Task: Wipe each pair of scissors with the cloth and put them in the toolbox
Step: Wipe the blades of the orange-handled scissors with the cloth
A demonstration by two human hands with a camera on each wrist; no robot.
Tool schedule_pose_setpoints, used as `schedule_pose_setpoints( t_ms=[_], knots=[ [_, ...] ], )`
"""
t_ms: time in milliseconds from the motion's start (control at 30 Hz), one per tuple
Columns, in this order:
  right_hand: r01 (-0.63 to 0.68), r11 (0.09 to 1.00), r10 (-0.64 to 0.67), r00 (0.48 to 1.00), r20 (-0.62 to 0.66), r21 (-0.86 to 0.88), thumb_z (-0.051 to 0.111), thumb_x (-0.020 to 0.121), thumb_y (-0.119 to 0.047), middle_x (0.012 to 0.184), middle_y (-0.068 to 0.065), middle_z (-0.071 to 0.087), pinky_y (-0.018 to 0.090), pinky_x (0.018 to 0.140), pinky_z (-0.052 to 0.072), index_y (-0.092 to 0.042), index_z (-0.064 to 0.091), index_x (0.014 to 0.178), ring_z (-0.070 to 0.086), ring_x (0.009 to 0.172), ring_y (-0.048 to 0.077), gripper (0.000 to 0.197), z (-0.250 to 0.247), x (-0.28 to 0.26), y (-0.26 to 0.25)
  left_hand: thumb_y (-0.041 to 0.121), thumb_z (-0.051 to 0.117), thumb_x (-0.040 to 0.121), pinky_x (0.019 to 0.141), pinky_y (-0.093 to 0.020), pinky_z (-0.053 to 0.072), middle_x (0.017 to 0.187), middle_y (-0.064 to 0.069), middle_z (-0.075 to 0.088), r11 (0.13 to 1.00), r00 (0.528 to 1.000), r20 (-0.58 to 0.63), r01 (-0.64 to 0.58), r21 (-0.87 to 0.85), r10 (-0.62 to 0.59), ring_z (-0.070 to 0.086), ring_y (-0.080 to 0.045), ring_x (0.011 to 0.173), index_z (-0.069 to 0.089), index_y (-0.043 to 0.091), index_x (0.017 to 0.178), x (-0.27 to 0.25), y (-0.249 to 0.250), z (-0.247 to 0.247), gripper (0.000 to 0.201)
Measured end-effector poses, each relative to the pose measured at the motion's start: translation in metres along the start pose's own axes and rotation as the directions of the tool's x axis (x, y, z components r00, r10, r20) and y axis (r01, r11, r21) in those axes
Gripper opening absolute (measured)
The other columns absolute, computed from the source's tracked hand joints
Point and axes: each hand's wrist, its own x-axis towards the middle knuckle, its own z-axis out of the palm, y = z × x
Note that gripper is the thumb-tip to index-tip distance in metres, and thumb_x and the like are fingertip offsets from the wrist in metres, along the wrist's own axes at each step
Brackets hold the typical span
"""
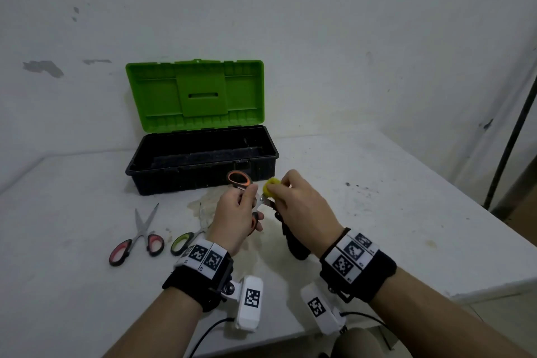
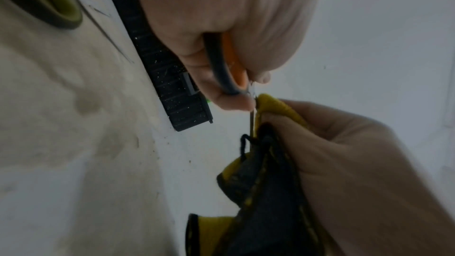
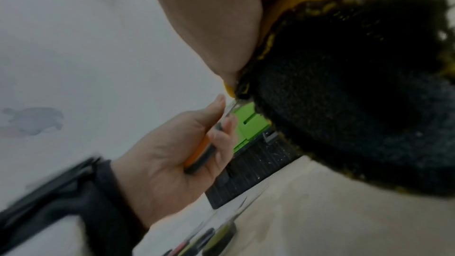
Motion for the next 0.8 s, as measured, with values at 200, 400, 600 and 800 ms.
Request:
schedule_pose_setpoints(
  t_ms=[200,400,600,800],
  knots=[
    [-0.168,0.979,0.178,0.981,-0.079,0.116,0.049,0.101,-0.032,0.09,0.0,0.048,0.038,0.061,0.05,-0.017,0.069,0.105,0.053,0.067,0.022,0.025,-0.017,0.017,0.018,0.034,0.051,0.103,0.044,-0.028,0.047,0.074,-0.007,0.053,0.999,0.999,-0.043,0.035,0.013,-0.034,0.063,-0.014,0.05,0.051,0.007,0.082,-0.001,-0.001,-0.005,0.035],
    [-0.001,0.999,0.0,1.0,0.013,0.05,0.05,0.1,-0.026,0.092,0.001,0.049,0.037,0.054,0.046,-0.016,0.065,0.1,0.052,0.072,0.021,0.018,-0.011,-0.001,-0.015,0.03,0.049,0.104,0.045,-0.03,0.05,0.076,-0.006,0.056,0.999,1.0,-0.016,0.005,-0.042,-0.005,0.063,-0.02,0.056,0.056,0.003,0.093,0.0,0.005,0.002,0.031],
    [-0.051,0.998,0.053,0.997,-0.052,0.033,0.053,0.099,-0.027,0.088,0.001,0.047,0.036,0.048,0.047,-0.017,0.065,0.098,0.046,0.064,0.02,0.015,-0.005,0.006,0.0,0.027,0.049,0.105,0.042,-0.028,0.047,0.076,-0.006,0.047,0.997,0.999,-0.031,0.008,-0.075,-0.01,0.059,-0.014,0.05,0.052,0.007,0.084,-0.003,0.007,0.002,0.029],
    [-0.114,0.993,0.118,0.981,-0.153,0.039,0.054,0.099,-0.027,0.085,0.001,0.046,0.039,0.048,0.047,-0.016,0.065,0.094,0.047,0.062,0.023,0.016,-0.027,0.015,0.01,0.032,0.048,0.104,0.044,-0.026,0.049,0.08,-0.006,0.048,0.999,0.998,-0.048,0.035,-0.031,-0.037,0.062,-0.011,0.05,0.052,0.008,0.088,-0.002,0.006,0.001,0.029]
  ],
)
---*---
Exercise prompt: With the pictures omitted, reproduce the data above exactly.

Answer for this exercise:
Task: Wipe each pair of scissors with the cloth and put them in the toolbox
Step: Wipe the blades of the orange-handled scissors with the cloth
A demonstration by two human hands with a camera on each wrist; no robot.
Tool schedule_pose_setpoints, used as `schedule_pose_setpoints( t_ms=[_], knots=[ [_, ...] ], )`
"""
t_ms: time in milliseconds from the motion's start (control at 30 Hz), one per tuple
Columns, in this order:
  right_hand: r01 (-0.63 to 0.68), r11 (0.09 to 1.00), r10 (-0.64 to 0.67), r00 (0.48 to 1.00), r20 (-0.62 to 0.66), r21 (-0.86 to 0.88), thumb_z (-0.051 to 0.111), thumb_x (-0.020 to 0.121), thumb_y (-0.119 to 0.047), middle_x (0.012 to 0.184), middle_y (-0.068 to 0.065), middle_z (-0.071 to 0.087), pinky_y (-0.018 to 0.090), pinky_x (0.018 to 0.140), pinky_z (-0.052 to 0.072), index_y (-0.092 to 0.042), index_z (-0.064 to 0.091), index_x (0.014 to 0.178), ring_z (-0.070 to 0.086), ring_x (0.009 to 0.172), ring_y (-0.048 to 0.077), gripper (0.000 to 0.197), z (-0.250 to 0.247), x (-0.28 to 0.26), y (-0.26 to 0.25)
  left_hand: thumb_y (-0.041 to 0.121), thumb_z (-0.051 to 0.117), thumb_x (-0.040 to 0.121), pinky_x (0.019 to 0.141), pinky_y (-0.093 to 0.020), pinky_z (-0.053 to 0.072), middle_x (0.017 to 0.187), middle_y (-0.064 to 0.069), middle_z (-0.075 to 0.088), r11 (0.13 to 1.00), r00 (0.528 to 1.000), r20 (-0.58 to 0.63), r01 (-0.64 to 0.58), r21 (-0.87 to 0.85), r10 (-0.62 to 0.59), ring_z (-0.070 to 0.086), ring_y (-0.080 to 0.045), ring_x (0.011 to 0.173), index_z (-0.069 to 0.089), index_y (-0.043 to 0.091), index_x (0.017 to 0.178), x (-0.27 to 0.25), y (-0.249 to 0.250), z (-0.247 to 0.247), gripper (0.000 to 0.201)
Measured end-effector poses, each relative to the pose measured at the motion's start: translation in metres along the start pose's own axes and rotation as the directions of the tool's x axis (x, y, z components r00, r10, r20) and y axis (r01, r11, r21) in those axes
Gripper opening absolute (measured)
The other columns absolute, computed from the source's tracked hand joints
Point and axes: each hand's wrist, its own x-axis towards the middle knuckle, its own z-axis out of the palm, y = z × x
Note that gripper is the thumb-tip to index-tip distance in metres, and thumb_x and the like are fingertip offsets from the wrist in metres, along the wrist's own axes at each step
Brackets hold the typical span
"""
Motion for the next 0.8 s, as measured, with values at 200, 400, 600 and 800 ms.
Request:
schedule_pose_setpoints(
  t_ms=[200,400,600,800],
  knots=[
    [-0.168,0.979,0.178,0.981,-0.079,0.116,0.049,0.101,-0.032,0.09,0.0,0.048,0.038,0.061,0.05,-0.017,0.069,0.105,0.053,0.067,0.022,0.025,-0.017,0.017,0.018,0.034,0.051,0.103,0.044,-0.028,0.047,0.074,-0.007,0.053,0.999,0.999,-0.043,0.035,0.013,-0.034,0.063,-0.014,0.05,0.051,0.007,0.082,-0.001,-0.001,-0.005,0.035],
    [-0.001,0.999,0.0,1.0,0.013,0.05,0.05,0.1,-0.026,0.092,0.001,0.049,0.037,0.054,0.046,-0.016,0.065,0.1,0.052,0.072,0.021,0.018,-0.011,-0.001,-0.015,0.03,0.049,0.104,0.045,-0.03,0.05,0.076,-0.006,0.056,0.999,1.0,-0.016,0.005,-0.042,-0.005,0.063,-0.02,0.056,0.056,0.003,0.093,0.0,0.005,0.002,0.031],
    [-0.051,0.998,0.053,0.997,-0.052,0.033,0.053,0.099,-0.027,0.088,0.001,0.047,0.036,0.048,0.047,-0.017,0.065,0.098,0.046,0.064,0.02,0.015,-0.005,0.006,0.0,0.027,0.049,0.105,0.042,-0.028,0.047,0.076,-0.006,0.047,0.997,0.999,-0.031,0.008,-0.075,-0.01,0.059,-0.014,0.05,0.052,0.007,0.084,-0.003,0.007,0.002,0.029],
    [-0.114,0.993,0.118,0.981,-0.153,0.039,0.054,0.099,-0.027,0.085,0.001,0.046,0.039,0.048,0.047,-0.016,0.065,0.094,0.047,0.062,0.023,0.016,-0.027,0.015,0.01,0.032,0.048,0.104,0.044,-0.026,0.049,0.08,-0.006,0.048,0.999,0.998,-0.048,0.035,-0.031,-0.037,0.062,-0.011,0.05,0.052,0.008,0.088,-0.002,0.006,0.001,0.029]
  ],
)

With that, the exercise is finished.